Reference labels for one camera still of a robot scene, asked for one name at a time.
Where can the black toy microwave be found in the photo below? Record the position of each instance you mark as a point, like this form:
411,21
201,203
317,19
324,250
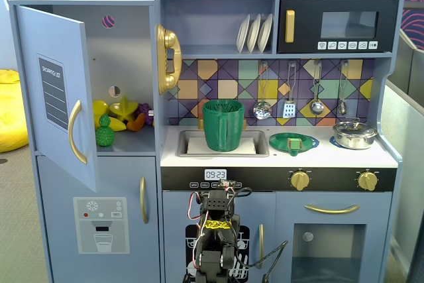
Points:
308,31

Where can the steel pot lid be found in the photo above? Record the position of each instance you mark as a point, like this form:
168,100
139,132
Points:
354,127

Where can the purple toy grapes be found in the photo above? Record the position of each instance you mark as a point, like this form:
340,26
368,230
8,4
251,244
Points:
144,109

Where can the green ribbed plastic container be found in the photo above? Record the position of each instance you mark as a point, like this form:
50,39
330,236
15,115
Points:
215,130

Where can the white toy plate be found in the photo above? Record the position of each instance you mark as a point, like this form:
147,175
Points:
242,34
266,31
253,32

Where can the blue door with shopping list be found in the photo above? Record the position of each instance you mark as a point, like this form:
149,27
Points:
30,81

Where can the blue door with ice dispenser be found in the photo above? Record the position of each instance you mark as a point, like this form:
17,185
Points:
59,180

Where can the yellow toy lemon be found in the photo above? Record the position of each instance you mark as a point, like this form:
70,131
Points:
100,108

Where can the metal toy spoon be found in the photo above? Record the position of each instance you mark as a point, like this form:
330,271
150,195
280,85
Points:
342,108

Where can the blue oven door with window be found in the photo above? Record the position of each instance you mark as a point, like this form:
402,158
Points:
285,216

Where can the metal slotted skimmer spoon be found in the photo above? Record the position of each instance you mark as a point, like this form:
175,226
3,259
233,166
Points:
262,110

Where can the gold toy telephone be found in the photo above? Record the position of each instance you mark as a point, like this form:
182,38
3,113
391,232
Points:
162,61

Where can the steel toy cooking pot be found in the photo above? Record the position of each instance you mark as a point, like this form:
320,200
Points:
354,142

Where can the gold stove knob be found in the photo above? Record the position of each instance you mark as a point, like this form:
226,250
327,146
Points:
367,181
300,181

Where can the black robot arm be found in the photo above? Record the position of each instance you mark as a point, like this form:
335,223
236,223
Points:
212,260

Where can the metal toy ladle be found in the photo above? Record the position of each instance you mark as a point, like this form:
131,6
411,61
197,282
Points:
317,107

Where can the grey toy sink basin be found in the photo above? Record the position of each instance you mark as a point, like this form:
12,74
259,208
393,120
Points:
181,144

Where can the metal slotted spatula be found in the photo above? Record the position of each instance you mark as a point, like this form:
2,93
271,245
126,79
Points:
289,110

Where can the grey partition panel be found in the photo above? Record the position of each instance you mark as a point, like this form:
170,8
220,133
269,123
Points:
407,74

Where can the yellow toy banana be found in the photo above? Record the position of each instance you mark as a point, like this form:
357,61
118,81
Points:
117,125

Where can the yellow bean bag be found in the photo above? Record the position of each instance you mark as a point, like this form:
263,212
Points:
10,114

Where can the green toy pineapple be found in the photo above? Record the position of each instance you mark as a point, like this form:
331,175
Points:
105,135

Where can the small camera circuit board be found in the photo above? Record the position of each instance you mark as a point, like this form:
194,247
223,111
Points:
228,184

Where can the orange toy fruit slice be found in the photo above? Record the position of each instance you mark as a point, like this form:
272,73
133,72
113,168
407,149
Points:
136,124

****************

## Exercise details:
Read through the records above and copy the lines that contain "grey".

## Answer for the task:
Where can the grey toy sink basin be found in the photo above? Record the position of each instance you mark as a point, like this form:
Where can the grey partition panel be found in the photo above? Record the position of each instance you mark as a point, like this form:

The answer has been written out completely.